Bioinformatics Infrastructure Got You Down? Head to the Cloud, Rent a Supercomputer!

 Cloud-Based Bioinformatics
Jeffrey Perkel has been a scientific writer and editor since 2000. He holds a PhD in Cell and Molecular Biology from the University of Pennsylvania, and did postdoctoral work at the University of Pennsylvania and at Harvard Medical School.

So you’ve sequenced your sample. Congratulations! Now you need to store and analyze the data. But when it comes to next-generation DNA sequencing data, that’s more easily said than done.

The raw dataset for a single whole human genome can be on the order of hundreds of gigabytes, and many studies involve dozens or hundreds of samples. The computational resources required just to move such a dataset around, let alone manipulate and share it, far exceed those of a typical desktop or laptop computer.

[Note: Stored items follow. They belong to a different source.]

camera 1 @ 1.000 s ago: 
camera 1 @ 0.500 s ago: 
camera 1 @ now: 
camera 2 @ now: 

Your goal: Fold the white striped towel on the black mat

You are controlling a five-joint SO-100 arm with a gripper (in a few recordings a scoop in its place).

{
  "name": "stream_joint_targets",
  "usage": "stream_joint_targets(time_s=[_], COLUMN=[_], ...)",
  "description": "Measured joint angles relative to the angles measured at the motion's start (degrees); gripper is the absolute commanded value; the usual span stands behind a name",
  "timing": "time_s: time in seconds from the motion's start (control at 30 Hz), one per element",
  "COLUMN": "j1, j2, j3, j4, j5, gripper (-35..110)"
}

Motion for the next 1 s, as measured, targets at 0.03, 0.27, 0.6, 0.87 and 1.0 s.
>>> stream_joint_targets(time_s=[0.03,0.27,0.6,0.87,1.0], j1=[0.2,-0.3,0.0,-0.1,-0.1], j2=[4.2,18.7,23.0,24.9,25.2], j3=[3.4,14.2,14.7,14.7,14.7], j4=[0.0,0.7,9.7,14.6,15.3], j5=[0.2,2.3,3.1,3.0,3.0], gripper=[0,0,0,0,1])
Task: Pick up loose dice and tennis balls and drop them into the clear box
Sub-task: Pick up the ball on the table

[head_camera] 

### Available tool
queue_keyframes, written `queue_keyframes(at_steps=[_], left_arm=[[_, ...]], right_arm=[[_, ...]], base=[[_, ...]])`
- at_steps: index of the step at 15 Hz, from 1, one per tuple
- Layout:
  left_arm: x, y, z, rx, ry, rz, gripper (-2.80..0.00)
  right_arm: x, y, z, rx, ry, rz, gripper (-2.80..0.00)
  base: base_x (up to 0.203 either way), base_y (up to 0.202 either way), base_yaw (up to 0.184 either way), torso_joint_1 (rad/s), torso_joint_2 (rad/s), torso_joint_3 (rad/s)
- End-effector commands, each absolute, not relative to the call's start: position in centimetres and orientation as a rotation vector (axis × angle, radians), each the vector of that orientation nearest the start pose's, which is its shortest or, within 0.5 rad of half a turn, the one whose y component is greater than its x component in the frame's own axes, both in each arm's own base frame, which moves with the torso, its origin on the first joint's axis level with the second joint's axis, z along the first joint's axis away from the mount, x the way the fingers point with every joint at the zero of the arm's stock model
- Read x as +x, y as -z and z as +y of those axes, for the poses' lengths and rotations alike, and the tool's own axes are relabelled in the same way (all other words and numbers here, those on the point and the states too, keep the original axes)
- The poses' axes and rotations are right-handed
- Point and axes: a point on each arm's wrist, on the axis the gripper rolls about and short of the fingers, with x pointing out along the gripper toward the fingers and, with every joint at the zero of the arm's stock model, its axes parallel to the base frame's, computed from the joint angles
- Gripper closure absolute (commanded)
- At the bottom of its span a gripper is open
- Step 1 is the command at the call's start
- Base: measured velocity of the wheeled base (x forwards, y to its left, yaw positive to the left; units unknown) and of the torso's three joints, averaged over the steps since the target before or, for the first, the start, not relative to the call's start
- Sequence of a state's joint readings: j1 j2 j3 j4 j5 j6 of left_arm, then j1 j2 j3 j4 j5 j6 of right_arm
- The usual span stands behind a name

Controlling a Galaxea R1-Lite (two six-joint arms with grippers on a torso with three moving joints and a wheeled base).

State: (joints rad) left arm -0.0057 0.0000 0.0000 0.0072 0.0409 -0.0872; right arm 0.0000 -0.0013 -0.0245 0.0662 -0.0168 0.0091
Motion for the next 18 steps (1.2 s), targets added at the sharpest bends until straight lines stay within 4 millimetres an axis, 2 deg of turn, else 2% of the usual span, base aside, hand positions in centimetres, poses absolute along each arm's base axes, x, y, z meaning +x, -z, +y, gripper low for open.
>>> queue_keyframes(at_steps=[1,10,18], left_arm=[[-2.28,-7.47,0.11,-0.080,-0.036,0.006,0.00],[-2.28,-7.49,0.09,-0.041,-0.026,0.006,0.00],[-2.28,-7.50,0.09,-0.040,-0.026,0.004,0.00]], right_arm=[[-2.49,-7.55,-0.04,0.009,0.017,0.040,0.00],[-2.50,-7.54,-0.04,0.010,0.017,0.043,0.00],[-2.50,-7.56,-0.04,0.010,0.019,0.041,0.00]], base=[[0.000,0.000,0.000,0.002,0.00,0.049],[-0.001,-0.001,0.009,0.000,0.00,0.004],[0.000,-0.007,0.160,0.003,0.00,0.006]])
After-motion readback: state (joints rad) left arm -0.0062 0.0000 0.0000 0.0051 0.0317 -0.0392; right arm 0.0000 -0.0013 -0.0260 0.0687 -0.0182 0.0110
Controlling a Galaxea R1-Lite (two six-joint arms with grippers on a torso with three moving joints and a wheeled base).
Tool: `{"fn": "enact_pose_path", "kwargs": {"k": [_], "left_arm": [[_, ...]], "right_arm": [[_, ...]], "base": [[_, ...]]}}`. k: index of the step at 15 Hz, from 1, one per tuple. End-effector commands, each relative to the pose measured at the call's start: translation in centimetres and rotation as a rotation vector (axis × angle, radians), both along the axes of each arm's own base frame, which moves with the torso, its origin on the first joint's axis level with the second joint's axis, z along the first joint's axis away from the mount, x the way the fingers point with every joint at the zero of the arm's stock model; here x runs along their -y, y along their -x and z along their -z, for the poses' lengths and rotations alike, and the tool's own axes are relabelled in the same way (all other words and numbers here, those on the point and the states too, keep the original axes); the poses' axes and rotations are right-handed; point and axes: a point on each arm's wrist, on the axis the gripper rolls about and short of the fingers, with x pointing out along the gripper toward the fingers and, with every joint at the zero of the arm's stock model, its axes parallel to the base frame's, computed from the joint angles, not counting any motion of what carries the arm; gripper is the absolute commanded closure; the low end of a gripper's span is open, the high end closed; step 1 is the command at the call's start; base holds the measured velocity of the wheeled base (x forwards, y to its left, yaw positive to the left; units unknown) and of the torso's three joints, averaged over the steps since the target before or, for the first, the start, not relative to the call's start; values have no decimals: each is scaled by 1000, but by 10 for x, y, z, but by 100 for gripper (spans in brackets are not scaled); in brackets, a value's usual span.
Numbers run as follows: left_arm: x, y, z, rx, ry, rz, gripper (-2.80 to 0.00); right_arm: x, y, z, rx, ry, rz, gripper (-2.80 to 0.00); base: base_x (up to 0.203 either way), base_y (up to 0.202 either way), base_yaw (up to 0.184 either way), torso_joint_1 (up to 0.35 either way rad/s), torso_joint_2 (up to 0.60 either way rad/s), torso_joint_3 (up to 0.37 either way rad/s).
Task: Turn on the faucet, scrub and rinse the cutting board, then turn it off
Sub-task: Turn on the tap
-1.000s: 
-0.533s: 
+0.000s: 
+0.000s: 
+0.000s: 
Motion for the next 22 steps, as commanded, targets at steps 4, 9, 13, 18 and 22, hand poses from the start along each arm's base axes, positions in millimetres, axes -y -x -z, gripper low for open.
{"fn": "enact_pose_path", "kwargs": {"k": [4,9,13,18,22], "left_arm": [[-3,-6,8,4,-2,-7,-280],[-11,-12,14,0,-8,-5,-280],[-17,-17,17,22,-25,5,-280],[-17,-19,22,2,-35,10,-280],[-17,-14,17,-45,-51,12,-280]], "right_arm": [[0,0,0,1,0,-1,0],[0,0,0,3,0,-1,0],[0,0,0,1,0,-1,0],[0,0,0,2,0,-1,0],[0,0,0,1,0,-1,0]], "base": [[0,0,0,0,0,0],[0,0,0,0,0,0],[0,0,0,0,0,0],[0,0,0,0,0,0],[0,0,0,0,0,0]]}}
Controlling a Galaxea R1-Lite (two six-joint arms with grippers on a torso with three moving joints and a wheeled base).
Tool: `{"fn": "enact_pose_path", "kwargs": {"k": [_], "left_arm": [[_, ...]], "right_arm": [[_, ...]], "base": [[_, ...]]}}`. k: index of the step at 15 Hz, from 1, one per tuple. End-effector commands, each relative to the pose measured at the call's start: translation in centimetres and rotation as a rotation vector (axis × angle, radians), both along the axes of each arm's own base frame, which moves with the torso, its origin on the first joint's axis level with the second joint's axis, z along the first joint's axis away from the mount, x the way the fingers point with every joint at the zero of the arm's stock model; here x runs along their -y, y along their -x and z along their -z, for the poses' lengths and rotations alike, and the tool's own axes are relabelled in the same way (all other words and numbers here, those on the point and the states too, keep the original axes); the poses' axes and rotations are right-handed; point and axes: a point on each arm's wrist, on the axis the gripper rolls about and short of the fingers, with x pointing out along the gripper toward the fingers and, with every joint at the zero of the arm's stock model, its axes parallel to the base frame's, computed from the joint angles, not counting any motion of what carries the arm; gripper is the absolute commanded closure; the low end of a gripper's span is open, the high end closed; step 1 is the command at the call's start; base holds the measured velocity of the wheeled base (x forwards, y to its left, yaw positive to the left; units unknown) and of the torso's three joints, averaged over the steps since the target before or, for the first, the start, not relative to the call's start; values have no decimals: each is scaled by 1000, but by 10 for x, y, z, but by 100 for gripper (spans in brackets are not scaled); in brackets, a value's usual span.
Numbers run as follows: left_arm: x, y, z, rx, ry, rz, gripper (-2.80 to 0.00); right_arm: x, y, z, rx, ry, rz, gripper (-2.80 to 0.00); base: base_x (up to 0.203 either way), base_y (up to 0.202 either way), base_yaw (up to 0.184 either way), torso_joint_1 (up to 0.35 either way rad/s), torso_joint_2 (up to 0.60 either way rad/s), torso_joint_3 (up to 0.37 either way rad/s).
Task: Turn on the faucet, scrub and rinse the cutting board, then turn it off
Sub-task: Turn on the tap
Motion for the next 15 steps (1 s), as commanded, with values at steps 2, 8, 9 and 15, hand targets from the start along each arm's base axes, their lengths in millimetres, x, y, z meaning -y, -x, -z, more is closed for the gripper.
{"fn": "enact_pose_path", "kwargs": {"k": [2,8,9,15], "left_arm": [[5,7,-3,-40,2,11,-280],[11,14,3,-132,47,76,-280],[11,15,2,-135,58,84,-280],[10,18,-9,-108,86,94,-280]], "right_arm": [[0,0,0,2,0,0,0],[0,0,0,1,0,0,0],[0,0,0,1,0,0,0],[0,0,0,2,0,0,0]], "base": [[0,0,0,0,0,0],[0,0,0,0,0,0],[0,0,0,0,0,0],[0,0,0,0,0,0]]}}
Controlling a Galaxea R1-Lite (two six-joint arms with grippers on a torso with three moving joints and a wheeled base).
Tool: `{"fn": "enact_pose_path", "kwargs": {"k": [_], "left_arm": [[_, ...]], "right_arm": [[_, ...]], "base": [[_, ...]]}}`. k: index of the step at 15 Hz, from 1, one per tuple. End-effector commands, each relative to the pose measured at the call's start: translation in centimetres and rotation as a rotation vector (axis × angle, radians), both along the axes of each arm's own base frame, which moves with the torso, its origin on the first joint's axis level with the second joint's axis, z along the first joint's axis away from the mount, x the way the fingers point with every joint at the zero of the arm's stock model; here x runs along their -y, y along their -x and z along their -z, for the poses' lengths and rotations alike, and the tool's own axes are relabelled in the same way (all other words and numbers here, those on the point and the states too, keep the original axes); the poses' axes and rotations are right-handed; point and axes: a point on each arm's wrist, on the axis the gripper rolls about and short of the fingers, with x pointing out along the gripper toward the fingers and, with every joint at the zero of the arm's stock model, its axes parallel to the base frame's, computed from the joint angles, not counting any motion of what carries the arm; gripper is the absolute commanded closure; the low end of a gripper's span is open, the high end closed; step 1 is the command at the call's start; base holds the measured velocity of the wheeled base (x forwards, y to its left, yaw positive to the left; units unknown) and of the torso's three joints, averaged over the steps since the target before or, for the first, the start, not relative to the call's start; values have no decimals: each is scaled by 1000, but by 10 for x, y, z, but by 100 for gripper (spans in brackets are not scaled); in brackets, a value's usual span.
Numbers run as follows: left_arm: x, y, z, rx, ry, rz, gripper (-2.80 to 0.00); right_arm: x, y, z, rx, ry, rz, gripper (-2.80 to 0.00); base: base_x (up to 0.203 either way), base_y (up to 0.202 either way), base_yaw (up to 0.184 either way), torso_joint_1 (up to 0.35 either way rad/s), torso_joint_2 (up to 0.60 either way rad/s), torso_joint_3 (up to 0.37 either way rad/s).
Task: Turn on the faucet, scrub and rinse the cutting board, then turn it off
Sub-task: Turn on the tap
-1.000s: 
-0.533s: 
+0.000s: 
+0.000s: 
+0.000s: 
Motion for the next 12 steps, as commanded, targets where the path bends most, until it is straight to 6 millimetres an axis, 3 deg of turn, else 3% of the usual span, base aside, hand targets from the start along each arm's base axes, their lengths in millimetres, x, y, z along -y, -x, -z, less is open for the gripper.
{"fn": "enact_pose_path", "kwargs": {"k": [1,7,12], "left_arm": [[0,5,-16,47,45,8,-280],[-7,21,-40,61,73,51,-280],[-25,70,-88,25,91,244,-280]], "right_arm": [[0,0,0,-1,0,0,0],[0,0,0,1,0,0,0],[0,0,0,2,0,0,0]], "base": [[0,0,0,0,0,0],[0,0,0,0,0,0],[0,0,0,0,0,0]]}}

The traditional solution to such a problem is to farm the storage and computational analyses out to a computer cluster, a resource to which many researchers have no or only limited access. But more and more researchers today are choosing another route. Taking a page from popular services like Dropbox and Gmail, they are migrating their work to the cloud.

The case for cloud computing

Say you want to build your own computer cluster and storage array to handle your bioinformatics data. You could do it, but it’s neither easy nor cheap. First, there’s the hardware itself—clusters embody from dozens to hundreds of compact computers running in parallel. You also need a place to physically store the computers, software to drive them, networking infrastructure to link them up and electricity to run and cool them.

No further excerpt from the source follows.